- [Prompt] Say how many lines in the material below hold the word "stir", and say nothing else.

- [Information supplied]
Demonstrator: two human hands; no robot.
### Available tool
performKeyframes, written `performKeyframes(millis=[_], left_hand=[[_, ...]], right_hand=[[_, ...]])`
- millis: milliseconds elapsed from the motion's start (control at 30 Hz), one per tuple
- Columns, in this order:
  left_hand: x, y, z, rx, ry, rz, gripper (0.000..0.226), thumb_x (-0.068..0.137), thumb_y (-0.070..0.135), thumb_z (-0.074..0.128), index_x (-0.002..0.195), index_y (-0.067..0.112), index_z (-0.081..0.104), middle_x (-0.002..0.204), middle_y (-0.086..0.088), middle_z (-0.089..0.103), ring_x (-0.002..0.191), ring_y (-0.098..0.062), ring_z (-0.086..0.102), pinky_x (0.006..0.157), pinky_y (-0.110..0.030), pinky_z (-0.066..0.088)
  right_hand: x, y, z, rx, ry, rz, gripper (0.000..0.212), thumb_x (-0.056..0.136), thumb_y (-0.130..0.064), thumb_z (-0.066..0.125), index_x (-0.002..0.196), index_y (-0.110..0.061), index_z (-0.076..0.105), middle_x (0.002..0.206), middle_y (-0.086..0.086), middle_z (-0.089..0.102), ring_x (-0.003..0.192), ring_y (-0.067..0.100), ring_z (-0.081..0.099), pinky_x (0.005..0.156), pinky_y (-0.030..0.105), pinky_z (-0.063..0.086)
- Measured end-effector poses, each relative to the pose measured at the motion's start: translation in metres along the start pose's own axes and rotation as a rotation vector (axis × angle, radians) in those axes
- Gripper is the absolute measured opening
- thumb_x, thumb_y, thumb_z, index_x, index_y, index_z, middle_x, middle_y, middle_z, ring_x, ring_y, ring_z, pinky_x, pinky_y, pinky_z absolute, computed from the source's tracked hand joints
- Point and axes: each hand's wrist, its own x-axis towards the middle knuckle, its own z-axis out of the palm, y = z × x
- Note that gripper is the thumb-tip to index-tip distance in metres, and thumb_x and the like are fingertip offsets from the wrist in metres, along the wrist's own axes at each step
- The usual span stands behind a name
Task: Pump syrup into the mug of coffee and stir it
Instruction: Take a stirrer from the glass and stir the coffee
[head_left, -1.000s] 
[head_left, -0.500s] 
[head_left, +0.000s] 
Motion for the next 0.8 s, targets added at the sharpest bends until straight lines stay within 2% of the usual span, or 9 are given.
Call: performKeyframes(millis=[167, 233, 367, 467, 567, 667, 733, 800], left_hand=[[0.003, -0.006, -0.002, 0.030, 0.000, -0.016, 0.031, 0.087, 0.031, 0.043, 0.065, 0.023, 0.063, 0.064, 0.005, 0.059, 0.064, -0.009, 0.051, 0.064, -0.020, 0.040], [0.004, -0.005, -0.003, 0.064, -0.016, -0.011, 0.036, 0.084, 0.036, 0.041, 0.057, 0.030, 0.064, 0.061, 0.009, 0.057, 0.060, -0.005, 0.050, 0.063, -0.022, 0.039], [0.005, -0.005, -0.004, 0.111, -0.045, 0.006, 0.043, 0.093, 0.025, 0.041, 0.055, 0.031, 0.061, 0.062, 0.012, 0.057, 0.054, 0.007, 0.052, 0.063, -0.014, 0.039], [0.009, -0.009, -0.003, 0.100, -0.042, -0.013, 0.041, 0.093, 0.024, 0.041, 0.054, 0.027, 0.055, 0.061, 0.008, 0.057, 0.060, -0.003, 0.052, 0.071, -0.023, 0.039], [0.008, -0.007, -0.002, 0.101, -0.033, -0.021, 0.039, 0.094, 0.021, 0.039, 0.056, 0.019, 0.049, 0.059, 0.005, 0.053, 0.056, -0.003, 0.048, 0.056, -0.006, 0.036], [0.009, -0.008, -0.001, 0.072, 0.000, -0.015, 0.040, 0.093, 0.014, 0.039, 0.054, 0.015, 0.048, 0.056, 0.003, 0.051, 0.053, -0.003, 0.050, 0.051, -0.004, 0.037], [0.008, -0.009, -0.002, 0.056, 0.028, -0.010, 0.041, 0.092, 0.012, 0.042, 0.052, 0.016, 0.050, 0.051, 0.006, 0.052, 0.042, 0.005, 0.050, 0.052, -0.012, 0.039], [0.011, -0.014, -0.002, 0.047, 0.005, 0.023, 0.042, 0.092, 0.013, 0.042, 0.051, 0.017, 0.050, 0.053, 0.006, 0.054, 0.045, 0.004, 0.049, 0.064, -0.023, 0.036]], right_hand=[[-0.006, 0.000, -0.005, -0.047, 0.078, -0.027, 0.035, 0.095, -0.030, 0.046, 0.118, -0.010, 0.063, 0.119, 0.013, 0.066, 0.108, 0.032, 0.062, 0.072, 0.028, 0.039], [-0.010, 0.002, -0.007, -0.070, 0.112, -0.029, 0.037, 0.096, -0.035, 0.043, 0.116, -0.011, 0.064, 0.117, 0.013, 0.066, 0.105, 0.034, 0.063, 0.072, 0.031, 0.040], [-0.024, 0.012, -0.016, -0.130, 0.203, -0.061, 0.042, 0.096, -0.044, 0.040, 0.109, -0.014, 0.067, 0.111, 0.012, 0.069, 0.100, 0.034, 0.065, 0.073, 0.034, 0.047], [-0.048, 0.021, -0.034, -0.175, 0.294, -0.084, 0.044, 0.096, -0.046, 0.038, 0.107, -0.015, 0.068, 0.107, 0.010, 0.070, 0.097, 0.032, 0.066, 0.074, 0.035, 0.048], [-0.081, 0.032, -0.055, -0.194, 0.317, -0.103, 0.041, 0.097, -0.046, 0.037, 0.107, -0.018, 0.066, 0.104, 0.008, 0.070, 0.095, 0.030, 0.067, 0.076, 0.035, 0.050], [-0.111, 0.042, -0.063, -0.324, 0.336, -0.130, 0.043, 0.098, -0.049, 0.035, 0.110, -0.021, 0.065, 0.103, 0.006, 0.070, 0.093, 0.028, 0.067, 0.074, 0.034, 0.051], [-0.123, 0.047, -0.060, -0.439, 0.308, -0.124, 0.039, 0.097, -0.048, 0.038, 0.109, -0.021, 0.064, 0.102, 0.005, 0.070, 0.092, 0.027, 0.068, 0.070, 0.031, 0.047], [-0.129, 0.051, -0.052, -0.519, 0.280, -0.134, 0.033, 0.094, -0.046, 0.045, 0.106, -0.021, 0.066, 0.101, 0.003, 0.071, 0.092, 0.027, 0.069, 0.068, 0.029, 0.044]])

- [Answer section] 2